*PROBLEM DESCRIPTION*
In the records below, find the line containing "Camera: 527 x" and the line containing "(403, 358) to"; please repeat exactly the lines from one to the other, both included, and nothing more.

*TASK MATERIAL*
---*---

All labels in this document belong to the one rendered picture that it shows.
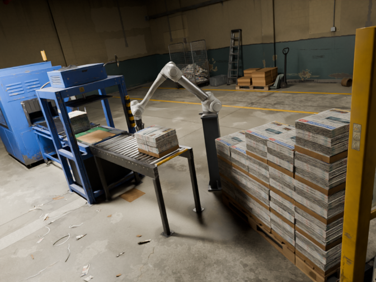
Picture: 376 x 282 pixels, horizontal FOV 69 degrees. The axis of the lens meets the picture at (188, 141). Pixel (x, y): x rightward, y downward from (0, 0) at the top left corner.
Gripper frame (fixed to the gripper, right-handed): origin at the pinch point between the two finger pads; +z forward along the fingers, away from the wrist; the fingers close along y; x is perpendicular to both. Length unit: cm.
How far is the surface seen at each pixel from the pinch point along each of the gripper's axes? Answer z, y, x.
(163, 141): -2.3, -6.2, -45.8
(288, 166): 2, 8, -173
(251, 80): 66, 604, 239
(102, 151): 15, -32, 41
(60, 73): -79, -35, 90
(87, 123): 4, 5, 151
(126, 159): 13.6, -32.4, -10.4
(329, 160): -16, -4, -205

---*---

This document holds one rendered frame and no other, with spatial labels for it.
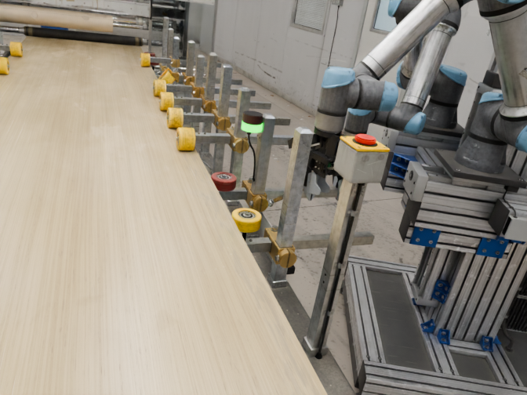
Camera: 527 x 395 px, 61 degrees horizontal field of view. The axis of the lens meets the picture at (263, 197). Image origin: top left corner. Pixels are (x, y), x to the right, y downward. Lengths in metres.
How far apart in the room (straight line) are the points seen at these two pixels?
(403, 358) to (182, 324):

---*---

*FINISHED TASK*
Camera: 527 x 395 px, 61 degrees horizontal field of view. The axis of the lens meets the picture at (263, 197). Image origin: top left corner. Pixels are (x, y), x to the right, y downward. Lengths in metres.
How far apart in the room (straight line) are the points seen at these two pixels?
(403, 358) to (182, 324):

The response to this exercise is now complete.